— Task objective —
After finding the line with "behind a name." in the data below, set down exactly each line through the one with "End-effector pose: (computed", inclusive, and stop there.

— Source data —
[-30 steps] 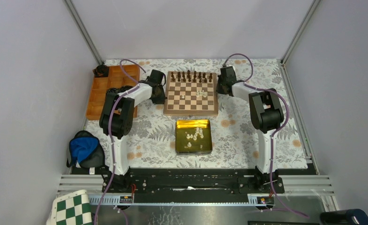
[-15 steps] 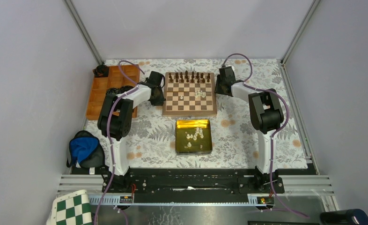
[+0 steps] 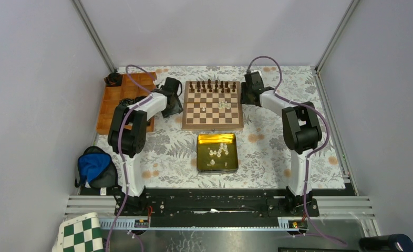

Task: Set up the chess pieces on the board
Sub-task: Adjust the chessboard at the center of the board, then pick up the chess piece from the chessboard.

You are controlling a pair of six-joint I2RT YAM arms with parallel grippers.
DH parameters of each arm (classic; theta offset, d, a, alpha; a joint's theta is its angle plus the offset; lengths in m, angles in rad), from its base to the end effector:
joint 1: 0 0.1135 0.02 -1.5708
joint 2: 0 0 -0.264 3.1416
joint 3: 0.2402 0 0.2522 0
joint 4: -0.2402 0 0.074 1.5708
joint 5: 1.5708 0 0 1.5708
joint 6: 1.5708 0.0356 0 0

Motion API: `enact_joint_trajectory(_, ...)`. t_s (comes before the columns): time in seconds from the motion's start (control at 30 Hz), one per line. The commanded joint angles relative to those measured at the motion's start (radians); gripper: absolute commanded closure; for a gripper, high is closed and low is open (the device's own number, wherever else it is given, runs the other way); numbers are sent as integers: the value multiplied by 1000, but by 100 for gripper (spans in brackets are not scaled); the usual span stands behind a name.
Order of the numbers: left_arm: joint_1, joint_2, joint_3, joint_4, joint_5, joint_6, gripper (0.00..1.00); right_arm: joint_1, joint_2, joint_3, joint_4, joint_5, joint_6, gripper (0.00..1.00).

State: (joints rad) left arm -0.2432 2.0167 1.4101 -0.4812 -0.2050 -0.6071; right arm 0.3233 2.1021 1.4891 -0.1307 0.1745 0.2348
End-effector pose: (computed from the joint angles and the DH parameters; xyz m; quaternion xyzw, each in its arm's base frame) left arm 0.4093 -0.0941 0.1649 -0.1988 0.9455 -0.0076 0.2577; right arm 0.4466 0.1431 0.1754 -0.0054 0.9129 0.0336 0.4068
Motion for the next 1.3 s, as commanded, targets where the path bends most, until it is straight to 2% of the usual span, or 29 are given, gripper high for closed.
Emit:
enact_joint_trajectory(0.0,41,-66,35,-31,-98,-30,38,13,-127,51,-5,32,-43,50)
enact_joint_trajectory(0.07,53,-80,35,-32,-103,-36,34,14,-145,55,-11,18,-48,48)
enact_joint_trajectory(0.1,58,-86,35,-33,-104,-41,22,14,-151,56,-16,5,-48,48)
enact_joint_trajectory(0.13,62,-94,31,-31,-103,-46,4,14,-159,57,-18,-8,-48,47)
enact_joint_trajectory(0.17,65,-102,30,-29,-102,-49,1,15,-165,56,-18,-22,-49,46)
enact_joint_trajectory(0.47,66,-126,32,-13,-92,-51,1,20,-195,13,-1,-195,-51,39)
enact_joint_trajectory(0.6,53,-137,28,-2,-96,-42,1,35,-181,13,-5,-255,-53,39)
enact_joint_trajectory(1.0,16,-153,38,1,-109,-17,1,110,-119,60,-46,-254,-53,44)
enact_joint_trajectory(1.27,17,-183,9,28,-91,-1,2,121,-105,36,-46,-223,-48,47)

— Response area —
Motion API: `enact_joint_trajectory(_, ...)`. t_s (comes before the columns): time in seconds from the motion's start (control at 30 Hz), one per line. The commanded joint angles relative to those measured at the motion's start (radians); gripper: absolute commanded closure; for a gripper, high is closed and low is open (the device's own number, wherever else it is given, runs the other way); numbers are sent as integers: the value multiplied by 1000, but by 100 for gripper (spans in brackets are not scaled); the usual span stands behind a name.
Order of the numbers: left_arm: joint_1, joint_2, joint_3, joint_4, joint_5, joint_6, gripper (0.00..1.00); right_arm: joint_1, joint_2, joint_3, joint_4, joint_5, joint_6, gripper (0.00..1.00).

State: (joints rad) left arm -0.2432 2.0167 1.4101 -0.4812 -0.2050 -0.6071; right arm 0.3233 2.1021 1.4891 -0.1307 0.1745 0.2348
End-effector pose: (computed from the joint angles and the DH parameters; xyz m; quaternion xyzw, each in its arm's base frame) left arm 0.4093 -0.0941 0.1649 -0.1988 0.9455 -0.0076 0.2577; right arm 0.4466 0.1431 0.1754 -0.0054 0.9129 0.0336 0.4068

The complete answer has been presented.